** The input follows **

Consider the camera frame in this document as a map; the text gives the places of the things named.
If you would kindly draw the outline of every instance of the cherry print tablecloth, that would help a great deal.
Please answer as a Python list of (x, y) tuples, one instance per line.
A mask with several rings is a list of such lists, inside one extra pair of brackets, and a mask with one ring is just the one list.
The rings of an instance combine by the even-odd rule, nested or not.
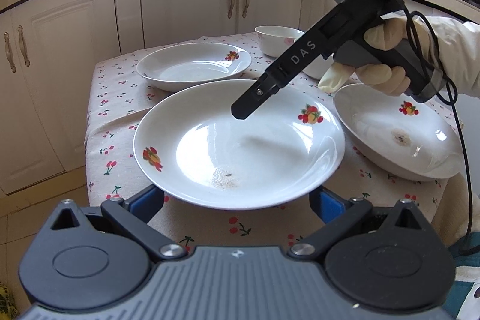
[[(231, 43), (248, 51), (252, 63), (241, 74), (243, 79), (258, 78), (272, 63), (272, 59), (261, 53), (254, 33), (202, 37), (188, 42), (203, 41)], [(88, 195), (92, 206), (111, 197), (126, 199), (150, 184), (135, 162), (133, 137), (141, 118), (171, 93), (150, 86), (136, 73), (135, 67), (143, 56), (157, 49), (122, 55), (98, 63), (95, 68), (85, 139)], [(353, 77), (350, 82), (358, 80)], [(298, 75), (291, 85), (319, 98), (334, 111), (332, 95), (318, 90), (317, 82), (305, 74)], [(428, 105), (455, 128), (450, 111), (436, 102)], [(377, 206), (392, 206), (398, 199), (410, 198), (431, 221), (446, 183), (446, 180), (420, 183), (397, 178), (367, 160), (346, 136), (345, 157), (325, 186), (345, 199), (360, 196)], [(320, 228), (322, 222), (310, 210), (308, 196), (262, 210), (219, 211), (165, 194), (164, 207), (150, 225), (190, 250), (198, 244), (287, 247)]]

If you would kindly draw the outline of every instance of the tile floor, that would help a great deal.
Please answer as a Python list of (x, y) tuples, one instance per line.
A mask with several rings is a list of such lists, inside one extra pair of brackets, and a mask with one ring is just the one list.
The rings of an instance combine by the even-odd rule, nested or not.
[(13, 292), (20, 312), (24, 312), (30, 307), (30, 302), (17, 275), (20, 259), (54, 207), (59, 201), (66, 198), (73, 199), (79, 206), (88, 206), (87, 187), (79, 187), (21, 211), (0, 217), (0, 281)]

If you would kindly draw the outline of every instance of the black cable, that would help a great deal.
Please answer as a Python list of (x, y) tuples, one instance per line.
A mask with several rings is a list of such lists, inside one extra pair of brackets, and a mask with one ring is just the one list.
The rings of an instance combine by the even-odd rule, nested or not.
[(472, 195), (472, 182), (470, 178), (470, 168), (469, 168), (469, 158), (467, 156), (467, 148), (465, 146), (465, 140), (463, 138), (463, 133), (462, 129), (460, 126), (460, 120), (458, 118), (457, 114), (457, 109), (455, 108), (455, 103), (457, 103), (458, 99), (458, 89), (457, 86), (455, 86), (455, 83), (448, 77), (448, 75), (445, 72), (445, 68), (443, 67), (442, 61), (440, 60), (440, 47), (438, 45), (438, 38), (437, 35), (435, 34), (433, 28), (431, 27), (430, 22), (427, 20), (427, 18), (420, 12), (414, 11), (410, 13), (406, 8), (404, 9), (405, 15), (406, 15), (406, 35), (408, 38), (408, 41), (410, 43), (410, 46), (412, 47), (412, 50), (415, 52), (417, 57), (420, 59), (421, 67), (423, 74), (426, 79), (429, 79), (429, 74), (427, 71), (427, 61), (423, 57), (422, 53), (422, 47), (420, 45), (420, 39), (418, 37), (417, 29), (415, 27), (415, 24), (413, 22), (413, 18), (415, 16), (418, 16), (427, 26), (428, 30), (430, 31), (430, 34), (433, 38), (433, 43), (434, 43), (434, 48), (433, 50), (435, 51), (436, 58), (438, 60), (438, 65), (440, 66), (441, 71), (443, 72), (443, 78), (446, 81), (446, 90), (448, 93), (448, 99), (446, 100), (440, 95), (440, 92), (436, 94), (436, 96), (439, 98), (439, 100), (444, 103), (445, 105), (451, 106), (452, 107), (452, 112), (455, 117), (455, 123), (457, 124), (457, 129), (458, 129), (458, 135), (460, 137), (460, 143), (462, 145), (462, 152), (463, 152), (463, 159), (465, 161), (465, 172), (466, 172), (466, 182), (467, 182), (467, 187), (469, 190), (469, 224), (466, 228), (466, 234), (463, 238), (462, 244), (460, 245), (460, 248), (458, 250), (459, 254), (462, 256), (468, 256), (475, 254), (477, 252), (480, 252), (480, 245), (472, 247), (472, 248), (466, 248), (468, 246), (468, 241), (471, 235), (471, 230), (472, 230), (472, 221), (473, 221), (473, 195)]

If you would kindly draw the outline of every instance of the hand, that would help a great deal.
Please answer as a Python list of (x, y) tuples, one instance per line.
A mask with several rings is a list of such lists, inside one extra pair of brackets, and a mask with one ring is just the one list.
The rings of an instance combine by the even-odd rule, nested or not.
[[(420, 40), (423, 57), (430, 58), (430, 34), (428, 28), (414, 19)], [(405, 16), (393, 16), (386, 19), (385, 24), (376, 26), (365, 32), (363, 38), (373, 48), (388, 51), (395, 48), (402, 39), (407, 38), (407, 19)], [(385, 64), (368, 64), (355, 69), (349, 65), (333, 63), (318, 84), (324, 92), (336, 92), (353, 73), (359, 80), (387, 95), (398, 96), (410, 85), (410, 79), (402, 67), (390, 68)]]

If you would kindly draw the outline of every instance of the fruit decal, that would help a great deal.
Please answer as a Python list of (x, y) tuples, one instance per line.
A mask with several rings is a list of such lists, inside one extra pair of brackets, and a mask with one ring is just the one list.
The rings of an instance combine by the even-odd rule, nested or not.
[(403, 101), (402, 106), (398, 109), (404, 115), (417, 115), (418, 110), (416, 106), (413, 106), (411, 102)]
[(304, 124), (316, 124), (323, 121), (323, 117), (320, 115), (321, 112), (315, 106), (305, 105), (305, 109), (301, 110), (301, 114), (298, 119), (302, 120)]
[(225, 60), (236, 60), (238, 59), (240, 56), (237, 52), (235, 51), (230, 51), (230, 53), (228, 55), (226, 55), (226, 58)]
[(157, 150), (153, 147), (145, 148), (143, 150), (143, 159), (147, 160), (151, 166), (155, 167), (157, 171), (162, 172), (163, 166), (160, 164), (160, 158), (157, 155)]

** End of The input **

Your objective →
Print every line above exactly as given, but not the pictures.

Task response →
Consider the camera frame in this document as a map; the text gives the places of the things named.
If you would kindly draw the outline of every instance of the cherry print tablecloth, that would help a great deal.
Please answer as a Python list of (x, y) tuples, one instance per line.
A mask with several rings is a list of such lists, inside one extra pair of brackets, and a mask with one ring is just the one list.
The rings of an instance combine by the even-odd rule, nested or not.
[[(231, 43), (248, 51), (252, 63), (241, 74), (243, 79), (258, 78), (272, 63), (272, 59), (261, 53), (254, 33), (202, 37), (188, 42), (203, 41)], [(88, 195), (92, 206), (111, 197), (126, 199), (150, 184), (135, 162), (133, 137), (141, 118), (171, 93), (150, 86), (136, 73), (135, 67), (143, 56), (157, 49), (122, 55), (98, 63), (95, 68), (85, 139)], [(353, 77), (350, 82), (358, 80)], [(298, 75), (291, 85), (319, 98), (334, 111), (332, 95), (318, 90), (317, 82), (305, 74)], [(428, 105), (455, 128), (450, 111), (436, 102)], [(377, 206), (392, 206), (398, 199), (410, 198), (431, 221), (446, 183), (446, 180), (420, 183), (397, 178), (367, 160), (346, 136), (345, 157), (325, 186), (345, 199), (360, 196)], [(320, 228), (322, 222), (310, 210), (308, 196), (262, 210), (219, 211), (165, 194), (164, 207), (150, 225), (190, 250), (198, 244), (287, 247)]]

If you would kindly draw the outline of every instance of the tile floor, that would help a great deal.
Please answer as a Python list of (x, y) tuples, one instance per line.
A mask with several rings is a list of such lists, inside one extra pair of brackets, and a mask with one ring is just the one list.
The rings of an instance combine by the even-odd rule, nested or not.
[(13, 292), (20, 312), (24, 312), (30, 307), (30, 302), (17, 275), (20, 259), (54, 207), (59, 201), (66, 198), (73, 199), (79, 206), (88, 206), (87, 187), (79, 187), (21, 211), (0, 217), (0, 281)]

If you would kindly draw the outline of every instance of the black cable, that would help a great deal.
Please answer as a Python list of (x, y) tuples, one instance per line.
A mask with several rings is a list of such lists, inside one extra pair of brackets, and a mask with one ring is just the one list.
The rings of an instance combine by the even-odd rule, nested or not.
[(472, 195), (472, 182), (470, 178), (470, 168), (469, 168), (469, 158), (467, 156), (467, 148), (465, 146), (465, 140), (463, 138), (463, 133), (462, 129), (460, 126), (460, 120), (458, 118), (457, 114), (457, 109), (455, 108), (455, 103), (457, 103), (458, 99), (458, 89), (457, 86), (455, 86), (455, 83), (448, 77), (448, 75), (445, 72), (445, 68), (443, 67), (442, 61), (440, 60), (440, 47), (438, 45), (438, 38), (437, 35), (435, 34), (433, 28), (431, 27), (430, 22), (427, 20), (427, 18), (420, 12), (414, 11), (410, 13), (406, 8), (404, 9), (405, 15), (406, 15), (406, 35), (408, 38), (408, 41), (410, 43), (410, 46), (412, 47), (412, 50), (415, 52), (417, 57), (420, 59), (421, 67), (423, 74), (426, 79), (429, 79), (429, 74), (427, 71), (427, 61), (423, 57), (422, 53), (422, 47), (420, 45), (420, 39), (418, 37), (417, 29), (415, 27), (415, 24), (413, 22), (413, 18), (415, 16), (418, 16), (427, 26), (428, 30), (430, 31), (430, 34), (433, 38), (433, 43), (434, 43), (434, 48), (433, 50), (435, 51), (436, 58), (438, 60), (438, 65), (440, 66), (441, 71), (443, 72), (443, 78), (446, 81), (446, 90), (448, 93), (448, 99), (446, 100), (440, 95), (440, 92), (436, 94), (436, 96), (439, 98), (439, 100), (444, 103), (445, 105), (451, 106), (452, 107), (452, 112), (455, 117), (455, 123), (457, 124), (457, 129), (458, 129), (458, 135), (460, 137), (460, 143), (462, 145), (462, 152), (463, 152), (463, 159), (465, 161), (465, 172), (466, 172), (466, 182), (467, 182), (467, 187), (469, 190), (469, 224), (466, 228), (466, 234), (463, 238), (462, 244), (460, 245), (460, 248), (458, 250), (459, 254), (462, 256), (468, 256), (475, 254), (477, 252), (480, 252), (480, 245), (472, 247), (472, 248), (466, 248), (468, 246), (468, 241), (471, 235), (471, 230), (472, 230), (472, 221), (473, 221), (473, 195)]

If you would kindly draw the outline of every instance of the hand, that would help a great deal.
Please answer as a Python list of (x, y) tuples, one instance per line.
A mask with several rings is a list of such lists, inside one extra pair of brackets, and a mask with one ring is just the one list.
The rings of an instance combine by the even-odd rule, nested or not.
[[(420, 40), (423, 57), (430, 58), (430, 34), (428, 28), (414, 19)], [(405, 16), (393, 16), (386, 19), (385, 24), (376, 26), (365, 32), (363, 38), (373, 48), (388, 51), (395, 48), (402, 39), (407, 38), (407, 19)], [(385, 64), (368, 64), (355, 69), (349, 65), (333, 63), (318, 84), (324, 92), (336, 92), (353, 73), (359, 80), (387, 95), (398, 96), (410, 85), (410, 79), (402, 67), (390, 68)]]

If you would kindly draw the outline of every instance of the fruit decal, that would help a great deal.
Please answer as a Python list of (x, y) tuples, one instance per line.
A mask with several rings is a list of such lists, inside one extra pair of brackets, and a mask with one ring is just the one list.
The rings of an instance combine by the even-odd rule, nested or not.
[(403, 101), (402, 106), (398, 109), (404, 115), (417, 115), (418, 110), (416, 106), (413, 106), (411, 102)]
[(304, 124), (316, 124), (323, 121), (323, 117), (320, 115), (321, 112), (315, 106), (305, 105), (305, 109), (301, 110), (301, 114), (298, 119), (302, 120)]
[(225, 60), (236, 60), (238, 59), (240, 56), (237, 52), (235, 51), (230, 51), (230, 53), (228, 55), (226, 55), (226, 58)]
[(157, 150), (153, 147), (145, 148), (143, 150), (143, 159), (147, 160), (151, 166), (155, 167), (157, 171), (162, 172), (163, 166), (160, 164), (160, 158), (157, 155)]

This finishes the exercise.